> **Problem requirements**:
A verbatim copy of the listing is the expected output.

> **Data excerpt**:

##########

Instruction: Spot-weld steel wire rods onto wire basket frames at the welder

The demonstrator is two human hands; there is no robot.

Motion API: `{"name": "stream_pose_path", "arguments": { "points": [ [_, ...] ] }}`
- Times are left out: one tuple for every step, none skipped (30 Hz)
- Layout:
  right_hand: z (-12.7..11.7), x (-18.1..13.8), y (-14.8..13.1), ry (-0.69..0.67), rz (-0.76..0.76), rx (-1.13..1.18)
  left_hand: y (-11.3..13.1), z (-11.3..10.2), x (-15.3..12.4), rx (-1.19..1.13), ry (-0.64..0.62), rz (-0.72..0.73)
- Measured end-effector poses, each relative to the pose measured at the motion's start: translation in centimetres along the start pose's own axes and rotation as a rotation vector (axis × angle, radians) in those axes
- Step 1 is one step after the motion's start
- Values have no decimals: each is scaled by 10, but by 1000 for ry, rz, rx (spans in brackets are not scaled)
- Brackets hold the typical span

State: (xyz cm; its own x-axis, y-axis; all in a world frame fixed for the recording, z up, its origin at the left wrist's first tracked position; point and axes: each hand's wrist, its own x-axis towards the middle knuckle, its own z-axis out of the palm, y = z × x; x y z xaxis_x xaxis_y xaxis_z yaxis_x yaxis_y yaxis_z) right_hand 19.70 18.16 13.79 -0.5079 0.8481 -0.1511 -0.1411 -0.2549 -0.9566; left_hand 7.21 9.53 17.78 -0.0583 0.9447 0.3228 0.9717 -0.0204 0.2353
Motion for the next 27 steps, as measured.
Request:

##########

> **Solution to this exercise**:
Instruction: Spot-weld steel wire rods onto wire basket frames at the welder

The demonstrator is two human hands; there is no robot.

Motion API: `{"name": "stream_pose_path", "arguments": { "points": [ [_, ...] ] }}`
- Times are left out: one tuple for every step, none skipped (30 Hz)
- Layout:
  right_hand: z (-12.7..11.7), x (-18.1..13.8), y (-14.8..13.1), ry (-0.69..0.67), rz (-0.76..0.76), rx (-1.13..1.18)
  left_hand: y (-11.3..13.1), z (-11.3..10.2), x (-15.3..12.4), rx (-1.19..1.13), ry (-0.64..0.62), rz (-0.72..0.73)
- Measured end-effector poses, each relative to the pose measured at the motion's start: translation in centimetres along the start pose's own axes and rotation as a rotation vector (axis × angle, radians) in those axes
- Step 1 is one step after the motion's start
- Values have no decimals: each is scaled by 10, but by 1000 for ry, rz, rx (spans in brackets are not scaled)
- Brackets hold the typical span

State: (xyz cm; its own x-axis, y-axis; all in a world frame fixed for the recording, z up, its origin at the left wrist's first tracked position; point and axes: each hand's wrist, its own x-axis towards the middle knuckle, its own z-axis out of the palm, y = z × x; x y z xaxis_x xaxis_y xaxis_z yaxis_x yaxis_y yaxis_z) right_hand 19.70 18.16 13.79 -0.5079 0.8481 -0.1511 -0.1411 -0.2549 -0.9566; left_hand 7.21 9.53 17.78 -0.0583 0.9447 0.3228 0.9717 -0.0204 0.2353
Motion for the next 27 steps, as measured.
Request:

Here the exercise is finished.